В заключение, CFDB — это новый диагностический метод, который объединяет элементы бесклеточной синтетической биологии и точечного блоттинга для оптимизации серологического тестирования. CFDB предлагает экономически эффективную альтернативу традиционным ИФА, которые могут быть легко развернуты в исследовательских лабораториях по всему миру, когда требуются дополнительные мощности для тестирования, как это часто бывает во время пандемии. Таким образом, CFDB может служить передовым инструментом в следующих глобальных ответных мерах на пандемию, которые могут быть быстро адаптированы к возникающим угрозам и укрепят потенциал тестирования в странах с низким и средним уровнем дохода.

М.Н. и К.. являются соавторами метода бесклеточного точечного блоттинга. В связи с этим произведением подана предварительная патентная заявка (PCT/CA2024/050097, подана в январе 2024 года).

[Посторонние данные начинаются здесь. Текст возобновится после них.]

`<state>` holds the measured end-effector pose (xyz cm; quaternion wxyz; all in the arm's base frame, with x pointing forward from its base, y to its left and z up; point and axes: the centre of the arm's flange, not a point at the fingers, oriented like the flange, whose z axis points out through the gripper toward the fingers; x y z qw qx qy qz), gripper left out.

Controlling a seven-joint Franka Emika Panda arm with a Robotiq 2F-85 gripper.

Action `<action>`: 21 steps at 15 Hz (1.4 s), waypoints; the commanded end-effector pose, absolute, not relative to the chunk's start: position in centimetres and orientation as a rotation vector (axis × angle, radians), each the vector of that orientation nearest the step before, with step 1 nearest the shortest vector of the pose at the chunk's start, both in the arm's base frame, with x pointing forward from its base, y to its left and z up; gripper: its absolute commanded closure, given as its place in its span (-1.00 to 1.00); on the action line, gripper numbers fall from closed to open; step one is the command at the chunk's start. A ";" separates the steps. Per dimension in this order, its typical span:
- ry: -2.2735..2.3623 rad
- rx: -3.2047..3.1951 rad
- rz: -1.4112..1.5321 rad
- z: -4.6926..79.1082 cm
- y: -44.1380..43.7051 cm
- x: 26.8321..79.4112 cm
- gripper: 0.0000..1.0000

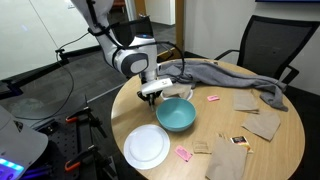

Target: Put the pen in the teal bowl

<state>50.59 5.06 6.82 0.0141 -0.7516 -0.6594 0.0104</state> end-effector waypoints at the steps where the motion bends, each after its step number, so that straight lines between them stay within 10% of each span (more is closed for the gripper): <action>1: -2.049 -2.368 -0.009 6.8 5.4 50.9 1.00; 21: -1.612 -2.718 -0.331 20.9 -3.4 50.7 0.93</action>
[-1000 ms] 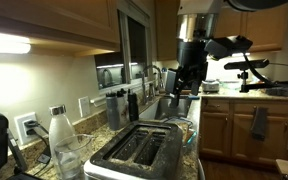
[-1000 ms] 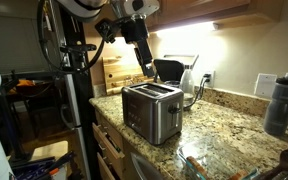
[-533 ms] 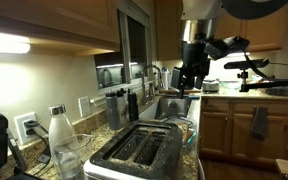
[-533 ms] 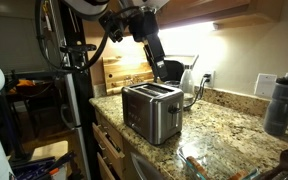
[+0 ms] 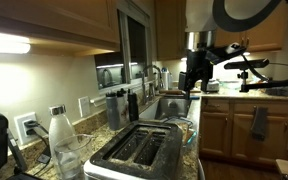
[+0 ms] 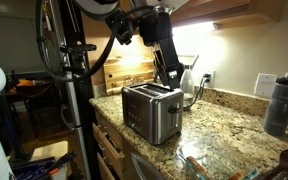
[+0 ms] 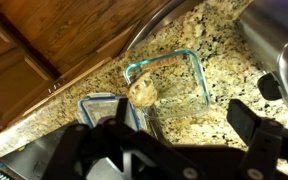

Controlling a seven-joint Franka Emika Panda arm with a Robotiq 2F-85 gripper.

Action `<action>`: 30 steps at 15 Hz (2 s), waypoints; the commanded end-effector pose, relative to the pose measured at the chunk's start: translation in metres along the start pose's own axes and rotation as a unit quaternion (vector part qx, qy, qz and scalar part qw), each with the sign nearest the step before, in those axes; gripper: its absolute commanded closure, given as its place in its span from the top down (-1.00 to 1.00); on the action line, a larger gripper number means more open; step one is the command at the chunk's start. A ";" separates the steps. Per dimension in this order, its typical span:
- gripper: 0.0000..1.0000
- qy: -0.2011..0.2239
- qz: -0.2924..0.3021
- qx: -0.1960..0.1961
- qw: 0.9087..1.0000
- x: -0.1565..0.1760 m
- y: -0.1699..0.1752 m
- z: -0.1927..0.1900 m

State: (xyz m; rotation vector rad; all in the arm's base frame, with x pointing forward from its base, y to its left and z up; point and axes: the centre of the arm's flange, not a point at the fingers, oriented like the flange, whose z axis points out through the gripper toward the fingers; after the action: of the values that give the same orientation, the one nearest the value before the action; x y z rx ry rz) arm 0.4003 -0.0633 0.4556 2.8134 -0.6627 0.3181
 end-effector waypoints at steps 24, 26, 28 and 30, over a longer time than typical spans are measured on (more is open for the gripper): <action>1.00 -0.059 0.036 0.017 0.997 0.070 0.069 0.067; 1.00 -0.069 0.032 0.025 0.997 0.075 0.075 0.079; 1.00 -0.077 0.020 0.035 0.996 0.080 0.083 0.089; 1.00 -0.088 0.011 0.051 0.995 0.085 0.092 0.099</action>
State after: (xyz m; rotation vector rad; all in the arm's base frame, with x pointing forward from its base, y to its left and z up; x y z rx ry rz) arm 0.4398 -0.1860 0.4050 2.8948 -0.7757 0.1127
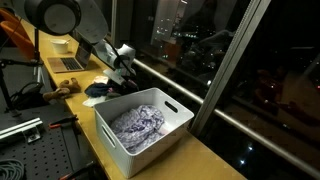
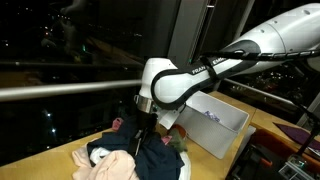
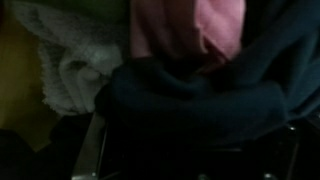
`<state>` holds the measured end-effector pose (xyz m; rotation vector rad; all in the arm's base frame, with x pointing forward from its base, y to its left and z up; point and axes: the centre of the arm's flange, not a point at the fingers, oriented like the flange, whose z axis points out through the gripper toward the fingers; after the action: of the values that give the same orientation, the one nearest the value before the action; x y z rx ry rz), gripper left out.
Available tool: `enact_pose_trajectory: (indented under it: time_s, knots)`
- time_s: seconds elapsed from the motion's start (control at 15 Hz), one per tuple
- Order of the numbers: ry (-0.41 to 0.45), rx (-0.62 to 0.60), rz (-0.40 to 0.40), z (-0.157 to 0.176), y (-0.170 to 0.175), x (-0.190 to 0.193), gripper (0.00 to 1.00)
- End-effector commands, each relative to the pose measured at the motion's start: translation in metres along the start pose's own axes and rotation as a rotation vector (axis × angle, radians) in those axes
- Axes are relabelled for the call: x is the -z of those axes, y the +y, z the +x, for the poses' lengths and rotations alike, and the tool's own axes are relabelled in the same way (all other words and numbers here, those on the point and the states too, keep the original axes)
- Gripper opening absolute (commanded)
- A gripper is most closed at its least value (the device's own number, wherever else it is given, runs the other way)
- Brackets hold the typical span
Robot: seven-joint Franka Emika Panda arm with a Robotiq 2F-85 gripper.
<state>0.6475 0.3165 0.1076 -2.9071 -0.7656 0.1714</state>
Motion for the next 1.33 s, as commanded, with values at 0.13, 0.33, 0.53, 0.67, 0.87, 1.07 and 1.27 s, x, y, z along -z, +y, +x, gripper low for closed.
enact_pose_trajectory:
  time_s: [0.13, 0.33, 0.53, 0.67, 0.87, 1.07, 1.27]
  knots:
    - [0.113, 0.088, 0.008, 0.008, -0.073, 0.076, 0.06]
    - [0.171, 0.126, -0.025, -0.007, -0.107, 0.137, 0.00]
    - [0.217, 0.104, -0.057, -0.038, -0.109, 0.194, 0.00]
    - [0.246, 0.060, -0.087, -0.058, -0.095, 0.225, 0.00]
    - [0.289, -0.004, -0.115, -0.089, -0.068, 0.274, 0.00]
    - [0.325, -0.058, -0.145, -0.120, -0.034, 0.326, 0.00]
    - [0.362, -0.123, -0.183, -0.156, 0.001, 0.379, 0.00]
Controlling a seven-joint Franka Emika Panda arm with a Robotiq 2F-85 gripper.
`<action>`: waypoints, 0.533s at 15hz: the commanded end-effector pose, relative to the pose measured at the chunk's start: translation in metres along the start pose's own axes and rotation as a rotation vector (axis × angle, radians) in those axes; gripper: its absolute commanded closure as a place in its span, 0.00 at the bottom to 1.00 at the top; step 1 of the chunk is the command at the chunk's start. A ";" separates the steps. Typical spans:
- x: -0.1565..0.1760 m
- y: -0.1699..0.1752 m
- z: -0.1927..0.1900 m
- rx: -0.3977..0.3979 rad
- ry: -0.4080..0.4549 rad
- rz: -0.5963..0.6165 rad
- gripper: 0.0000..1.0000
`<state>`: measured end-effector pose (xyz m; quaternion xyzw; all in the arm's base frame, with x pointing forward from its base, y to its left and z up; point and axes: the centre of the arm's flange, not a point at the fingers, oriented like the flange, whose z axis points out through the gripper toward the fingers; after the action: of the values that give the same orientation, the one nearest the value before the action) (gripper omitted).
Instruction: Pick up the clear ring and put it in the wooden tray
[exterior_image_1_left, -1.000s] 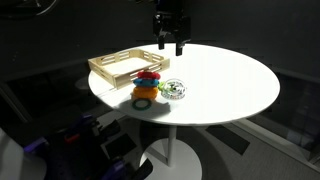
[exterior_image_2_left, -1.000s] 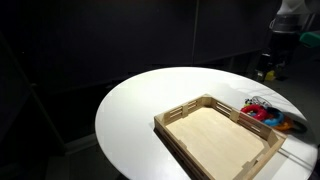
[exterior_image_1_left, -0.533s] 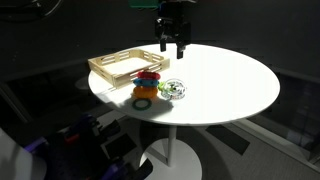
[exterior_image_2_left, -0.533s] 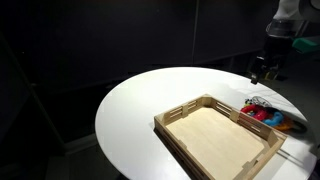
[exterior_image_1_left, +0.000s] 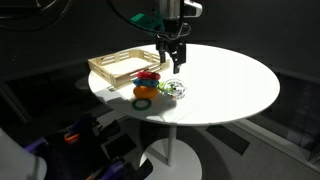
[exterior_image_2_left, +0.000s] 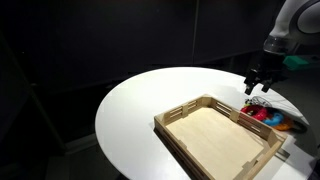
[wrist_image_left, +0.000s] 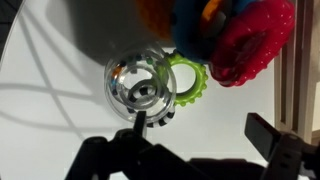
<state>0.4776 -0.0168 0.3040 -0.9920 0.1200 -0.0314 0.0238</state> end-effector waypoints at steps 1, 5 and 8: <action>-0.010 0.007 0.016 0.022 -0.010 0.048 0.00; -0.015 0.019 0.033 0.007 0.002 0.070 0.00; -0.015 0.027 0.043 0.008 0.025 0.081 0.00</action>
<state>0.4630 -0.0306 0.2681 -0.9882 0.1479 -0.0297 0.0274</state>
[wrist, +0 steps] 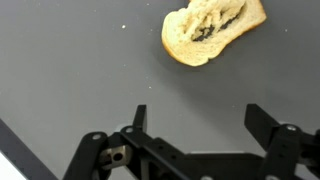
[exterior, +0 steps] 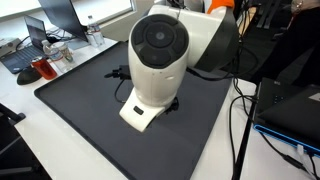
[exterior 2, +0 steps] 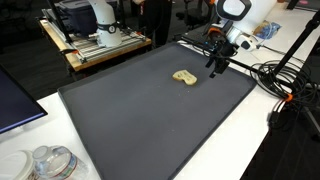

S.S. и R.Z. поддерживаются финансированием от Агентства перспективных оборонных исследовательских проектов (DARPA), контракт No N66001-23-2-4042. Выраженные взгляды, мнения и/или выводы принадлежат авторам и не должны толковаться как представляющие официальные взгляды или политику Министерства обороны или правительства США. Эта работа была поддержана средствами К.. из грантовой программы Фонда CIHR (201610FDN-375469), Канадской исследовательской программы CIHR (950-231075 и 950-233107), Инициативы Университета Торонто «Медицина по дизайну», которая получает финансирование от Канадского фонда передового опыта в области исследований и разработок и средств К.., от Министерства оборонных исследований и разработок Канады, Канадской программы безопасности и охраны (контракт 39903-200137). Рисунок 1 и дополнительный рисунок S1 были созданы с помощью SnapGene Viewer.